It is critical to note that while some in Brussels claim recent changes have trimmed back the harshest CSDDD provisions, those changes are far from final. Left-wing parties and member states are already working to reinsert stricter measures, and even the current proposal still allows EU regulators to fine companies up to 5% of their global revenue each year for what they determine to be “inadequate compliance.” For major manufacturers with a footprint in the EU, which could amount to billions of dollars in recurring penalties, draining resources that should fuel investment and growth. By holding firms to climate transition plans that are impossible to reach with today’s technology, Brussels has effectively created a built-in cash grab that leaves U.S. manufacturers exposed to permanent financial risk. 

No one disputes the importance of environmental stewardship and ethical supply chains. Many U.S. manufacturers are already leaders in corporate responsibility. But by imposing extraterritorial obligations and liability for the conduct of suppliers, the EU risks undermining its own competitiveness while penalizing non-EU companies that are engines of innovation, trade, and employment. 

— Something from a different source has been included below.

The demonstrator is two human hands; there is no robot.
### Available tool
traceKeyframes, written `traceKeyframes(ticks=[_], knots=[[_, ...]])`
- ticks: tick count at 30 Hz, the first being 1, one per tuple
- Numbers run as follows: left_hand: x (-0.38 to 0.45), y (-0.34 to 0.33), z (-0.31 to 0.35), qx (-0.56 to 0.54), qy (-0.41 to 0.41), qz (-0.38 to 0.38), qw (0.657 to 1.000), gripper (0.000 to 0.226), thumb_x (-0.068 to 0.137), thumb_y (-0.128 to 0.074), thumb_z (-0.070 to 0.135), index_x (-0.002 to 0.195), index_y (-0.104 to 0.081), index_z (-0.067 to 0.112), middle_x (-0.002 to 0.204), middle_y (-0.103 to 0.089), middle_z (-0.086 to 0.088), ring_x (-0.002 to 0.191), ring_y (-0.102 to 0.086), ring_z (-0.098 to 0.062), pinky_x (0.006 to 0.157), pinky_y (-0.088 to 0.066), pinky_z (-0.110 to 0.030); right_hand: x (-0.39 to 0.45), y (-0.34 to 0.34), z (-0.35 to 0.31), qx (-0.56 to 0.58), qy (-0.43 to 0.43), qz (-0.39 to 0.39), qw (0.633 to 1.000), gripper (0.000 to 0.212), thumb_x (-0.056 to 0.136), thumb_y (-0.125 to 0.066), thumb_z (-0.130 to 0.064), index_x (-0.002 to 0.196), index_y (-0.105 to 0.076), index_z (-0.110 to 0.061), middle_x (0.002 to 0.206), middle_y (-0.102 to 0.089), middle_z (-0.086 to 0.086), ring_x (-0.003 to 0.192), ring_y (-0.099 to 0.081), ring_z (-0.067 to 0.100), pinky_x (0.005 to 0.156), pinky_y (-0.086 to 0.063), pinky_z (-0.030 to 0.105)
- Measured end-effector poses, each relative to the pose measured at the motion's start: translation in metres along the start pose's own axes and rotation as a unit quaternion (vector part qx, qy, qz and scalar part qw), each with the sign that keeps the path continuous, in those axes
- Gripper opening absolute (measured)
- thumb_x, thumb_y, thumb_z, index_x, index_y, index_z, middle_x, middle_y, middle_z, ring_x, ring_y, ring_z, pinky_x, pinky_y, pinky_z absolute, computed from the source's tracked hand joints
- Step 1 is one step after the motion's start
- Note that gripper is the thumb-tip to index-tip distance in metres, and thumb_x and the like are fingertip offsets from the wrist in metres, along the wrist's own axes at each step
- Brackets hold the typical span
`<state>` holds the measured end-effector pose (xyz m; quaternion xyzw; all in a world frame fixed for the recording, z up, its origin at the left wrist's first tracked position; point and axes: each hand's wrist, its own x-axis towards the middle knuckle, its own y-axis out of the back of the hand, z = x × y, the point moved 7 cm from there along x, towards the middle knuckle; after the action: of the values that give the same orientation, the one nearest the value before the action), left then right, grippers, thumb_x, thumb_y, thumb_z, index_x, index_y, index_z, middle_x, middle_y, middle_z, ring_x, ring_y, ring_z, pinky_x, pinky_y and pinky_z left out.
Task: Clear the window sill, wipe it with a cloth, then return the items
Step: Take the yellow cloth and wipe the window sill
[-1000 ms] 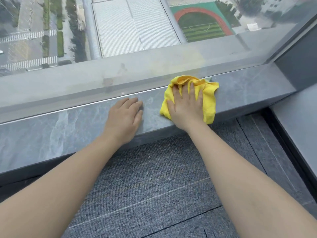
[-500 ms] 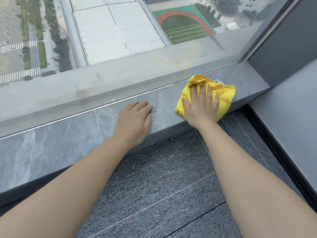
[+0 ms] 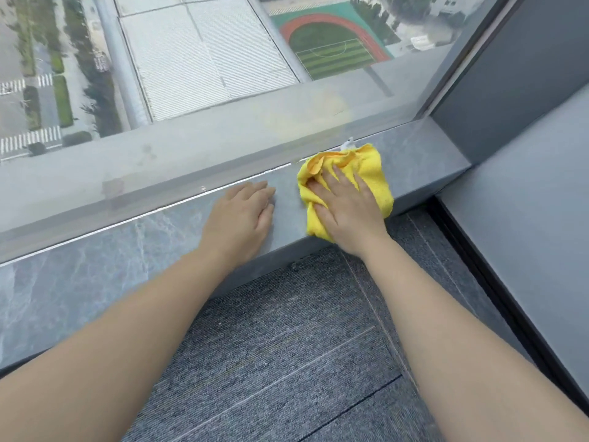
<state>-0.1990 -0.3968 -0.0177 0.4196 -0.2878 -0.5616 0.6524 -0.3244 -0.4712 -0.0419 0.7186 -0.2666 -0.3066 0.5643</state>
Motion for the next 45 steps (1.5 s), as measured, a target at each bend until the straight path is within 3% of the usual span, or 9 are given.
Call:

Major energy leaders are starting to call attention to this issue. In late October, U.S. Energy Secretary Chris Wright wrote a letter to the EU’s leaders detailing how CSDDD will “pose a significant risk to the affordability and reliability of critical energy supplies for households and businesses across Europe and an existential threat to the future growth, competitiveness, and resilience of the EU’s industrial economy.” Messages like this are critical. U.S. manufacturers cannot sustain healthy competition and growth while facing the unruly compliance and extraterritorial regulations of CSDDD.

As Washington policymakers assess the impact of CSDDD, Congress’s interest in curtailing foreign intrusion into our regulatory system, as seen by the legislation introduced by Sen. Bill Hagerty (R-TN) and Rep. Scott Fitzgerald (R-WI), is telling. Such a legislative approach is not without firm bipartisan precedent.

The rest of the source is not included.